Epilepsy is a neurological disorder marked by frequent seizures, loss of consciousness and more. Seizures occur due to the spontaneous malfunction of the brain which is manifested by muscle spasms, body convulsions, and loss of awareness. Epilepsy can greatly hinder your quality of life

Current Treatments for Epilepsy 

While medicine currently available can provide control, and help for many sufferers of this disorder. It is estimated of all who take the medicine 20% do not respond to this type of treatment. Some other treatments other than medication can be surgery, change of diet such as for children a ketogenic diet.

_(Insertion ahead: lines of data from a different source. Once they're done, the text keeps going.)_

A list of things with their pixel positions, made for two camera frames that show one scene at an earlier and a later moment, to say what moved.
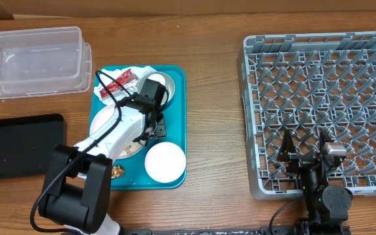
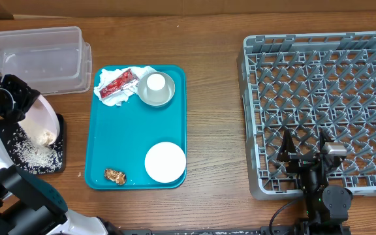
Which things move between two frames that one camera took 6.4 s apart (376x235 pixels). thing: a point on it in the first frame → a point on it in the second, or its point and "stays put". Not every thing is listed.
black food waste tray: x=19 y=148 stays put
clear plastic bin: x=30 y=62 stays put
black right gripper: x=286 y=152 stays put
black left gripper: x=161 y=128 → x=27 y=96
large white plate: x=132 y=150 → x=41 y=115
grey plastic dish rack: x=343 y=84 stays put
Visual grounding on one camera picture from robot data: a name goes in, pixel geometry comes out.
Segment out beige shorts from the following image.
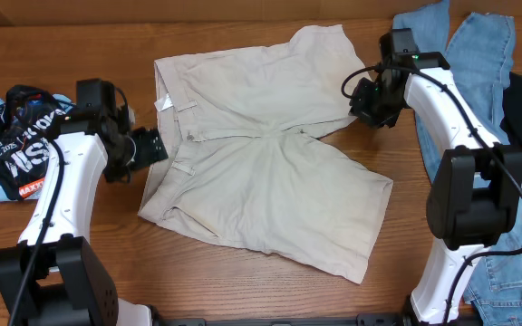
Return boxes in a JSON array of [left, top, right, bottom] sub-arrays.
[[139, 25, 392, 283]]

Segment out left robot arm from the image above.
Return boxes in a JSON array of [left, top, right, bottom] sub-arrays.
[[0, 79, 168, 326]]

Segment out blue denim jeans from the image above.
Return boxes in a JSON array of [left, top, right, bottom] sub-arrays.
[[392, 1, 522, 325]]

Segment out black printed jersey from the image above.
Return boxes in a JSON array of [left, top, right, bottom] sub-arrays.
[[0, 84, 74, 202]]

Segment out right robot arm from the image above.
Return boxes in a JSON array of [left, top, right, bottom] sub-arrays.
[[347, 28, 522, 325]]

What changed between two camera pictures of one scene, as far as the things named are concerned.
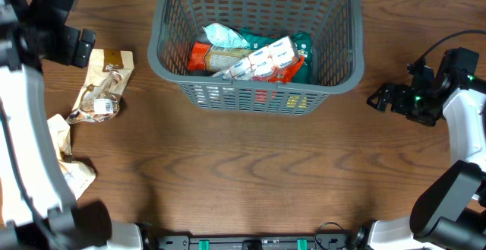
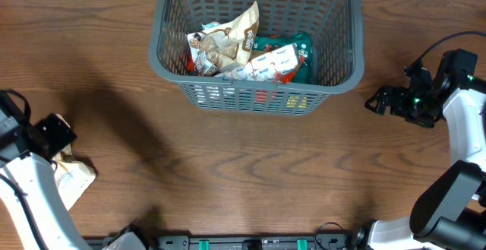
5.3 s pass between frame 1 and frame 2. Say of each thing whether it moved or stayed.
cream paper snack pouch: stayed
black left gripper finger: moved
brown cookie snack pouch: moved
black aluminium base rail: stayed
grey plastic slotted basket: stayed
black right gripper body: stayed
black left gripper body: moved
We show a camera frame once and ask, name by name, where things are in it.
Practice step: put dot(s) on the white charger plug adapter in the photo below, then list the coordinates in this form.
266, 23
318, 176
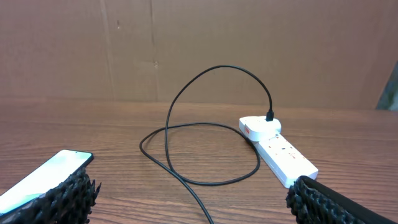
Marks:
257, 128

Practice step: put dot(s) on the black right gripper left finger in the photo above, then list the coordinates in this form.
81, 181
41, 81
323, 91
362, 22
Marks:
70, 202

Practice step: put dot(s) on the white power extension strip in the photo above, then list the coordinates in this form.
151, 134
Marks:
286, 162

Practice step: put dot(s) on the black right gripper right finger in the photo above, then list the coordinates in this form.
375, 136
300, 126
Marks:
314, 203

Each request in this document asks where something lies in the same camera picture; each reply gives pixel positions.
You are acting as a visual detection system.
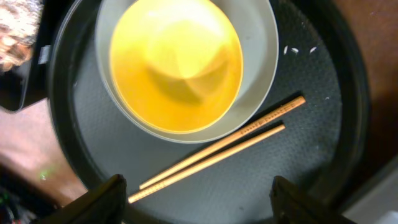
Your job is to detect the food scraps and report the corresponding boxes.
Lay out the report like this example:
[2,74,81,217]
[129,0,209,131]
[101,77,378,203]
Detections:
[1,0,44,72]

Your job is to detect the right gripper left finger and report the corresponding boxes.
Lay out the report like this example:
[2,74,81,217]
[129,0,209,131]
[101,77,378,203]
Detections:
[35,174,127,224]

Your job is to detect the grey plate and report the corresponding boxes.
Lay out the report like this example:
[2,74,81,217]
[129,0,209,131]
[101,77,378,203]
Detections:
[95,0,279,144]

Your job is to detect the round black tray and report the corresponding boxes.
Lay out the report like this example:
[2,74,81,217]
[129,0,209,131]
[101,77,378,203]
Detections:
[48,1,369,223]

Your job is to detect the upper wooden chopstick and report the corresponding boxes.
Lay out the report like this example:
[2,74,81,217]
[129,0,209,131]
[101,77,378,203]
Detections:
[139,96,306,190]

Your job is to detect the grey dishwasher rack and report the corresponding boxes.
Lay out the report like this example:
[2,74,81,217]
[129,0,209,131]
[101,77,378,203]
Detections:
[341,159,397,224]

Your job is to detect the yellow bowl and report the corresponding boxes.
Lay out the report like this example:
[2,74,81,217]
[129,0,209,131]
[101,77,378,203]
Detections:
[109,0,243,134]

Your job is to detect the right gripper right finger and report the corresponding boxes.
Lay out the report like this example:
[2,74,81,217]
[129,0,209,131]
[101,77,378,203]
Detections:
[270,175,355,224]

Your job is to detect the wooden chopstick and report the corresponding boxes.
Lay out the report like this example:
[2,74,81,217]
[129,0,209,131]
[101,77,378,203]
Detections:
[139,96,306,190]
[128,124,285,203]

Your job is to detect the black rectangular tray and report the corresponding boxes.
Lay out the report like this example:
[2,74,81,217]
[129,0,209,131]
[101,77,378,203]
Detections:
[1,0,73,112]

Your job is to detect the lower wooden chopstick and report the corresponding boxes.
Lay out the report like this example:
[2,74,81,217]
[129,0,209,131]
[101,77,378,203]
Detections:
[128,124,285,203]

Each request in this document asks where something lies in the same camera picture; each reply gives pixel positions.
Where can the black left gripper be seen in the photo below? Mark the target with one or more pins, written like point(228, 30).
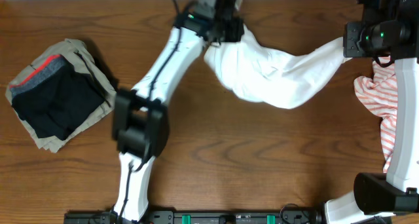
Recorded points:
point(236, 28)

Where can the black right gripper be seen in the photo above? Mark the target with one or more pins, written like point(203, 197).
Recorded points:
point(352, 48)

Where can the white t-shirt green logo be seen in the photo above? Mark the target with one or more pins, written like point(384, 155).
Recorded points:
point(259, 74)

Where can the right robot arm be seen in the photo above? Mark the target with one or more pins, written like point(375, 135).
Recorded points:
point(387, 33)

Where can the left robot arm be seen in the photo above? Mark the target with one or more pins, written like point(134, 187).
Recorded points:
point(140, 121)

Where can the pink white striped shirt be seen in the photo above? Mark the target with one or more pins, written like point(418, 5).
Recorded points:
point(380, 96)

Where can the folded khaki garment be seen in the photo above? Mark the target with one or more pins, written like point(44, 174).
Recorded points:
point(75, 52)

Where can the folded black garment red waistband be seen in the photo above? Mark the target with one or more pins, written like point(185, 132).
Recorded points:
point(55, 99)

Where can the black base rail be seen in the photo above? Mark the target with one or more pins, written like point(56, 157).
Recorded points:
point(286, 216)

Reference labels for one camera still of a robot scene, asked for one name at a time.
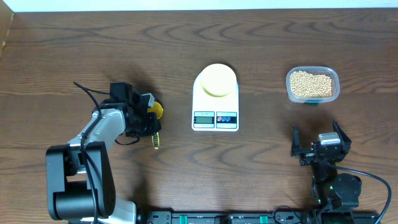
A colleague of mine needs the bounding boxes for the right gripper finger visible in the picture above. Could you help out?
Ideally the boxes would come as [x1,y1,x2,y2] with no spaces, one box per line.
[333,119,351,145]
[290,125,301,157]

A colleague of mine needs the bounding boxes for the yellow measuring scoop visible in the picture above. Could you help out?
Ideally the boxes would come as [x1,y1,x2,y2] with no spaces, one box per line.
[147,101,164,150]

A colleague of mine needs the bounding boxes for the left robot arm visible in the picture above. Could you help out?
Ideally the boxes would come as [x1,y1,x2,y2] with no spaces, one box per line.
[45,82,161,223]

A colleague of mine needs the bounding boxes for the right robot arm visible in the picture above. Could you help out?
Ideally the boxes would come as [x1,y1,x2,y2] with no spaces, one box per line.
[290,121,362,224]

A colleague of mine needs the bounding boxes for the white digital kitchen scale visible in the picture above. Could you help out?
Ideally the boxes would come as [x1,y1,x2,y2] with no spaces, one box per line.
[192,74,239,132]

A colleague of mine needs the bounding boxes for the pale yellow bowl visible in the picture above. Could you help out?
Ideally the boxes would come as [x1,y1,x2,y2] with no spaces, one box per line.
[200,63,238,97]

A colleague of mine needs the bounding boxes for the clear plastic container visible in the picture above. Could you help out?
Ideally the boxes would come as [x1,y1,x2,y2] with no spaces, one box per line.
[286,66,340,104]

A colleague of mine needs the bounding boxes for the soybeans in container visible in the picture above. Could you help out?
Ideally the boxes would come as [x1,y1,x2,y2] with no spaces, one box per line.
[290,71,332,98]

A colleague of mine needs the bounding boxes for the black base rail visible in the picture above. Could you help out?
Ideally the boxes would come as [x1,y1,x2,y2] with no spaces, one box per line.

Something that can assist both children with epilepsy, and adults is chiropractic treatment. Since this is a neurological disorder chiropractic adjustments, and manipulation can relieve nerve pressure that may be causing issues for the nervous system, and body to communicate. It is a non surgical approach that can greatly improve the lives of this with epilepsy.  Many cases have shown that regular chiropractic treatments may help lessen the amount of seizures that a patient experiences. If you, or someone you may know suffers from epilepsy in Phoenix, Arizona. Dr. Jolley is board certified in neurology by the American Chiropractic Neurology Board and can help. Come to The Center for Total Back Care for a free consultation by calling (480) 633-8293 or scheduling an appointment online today. 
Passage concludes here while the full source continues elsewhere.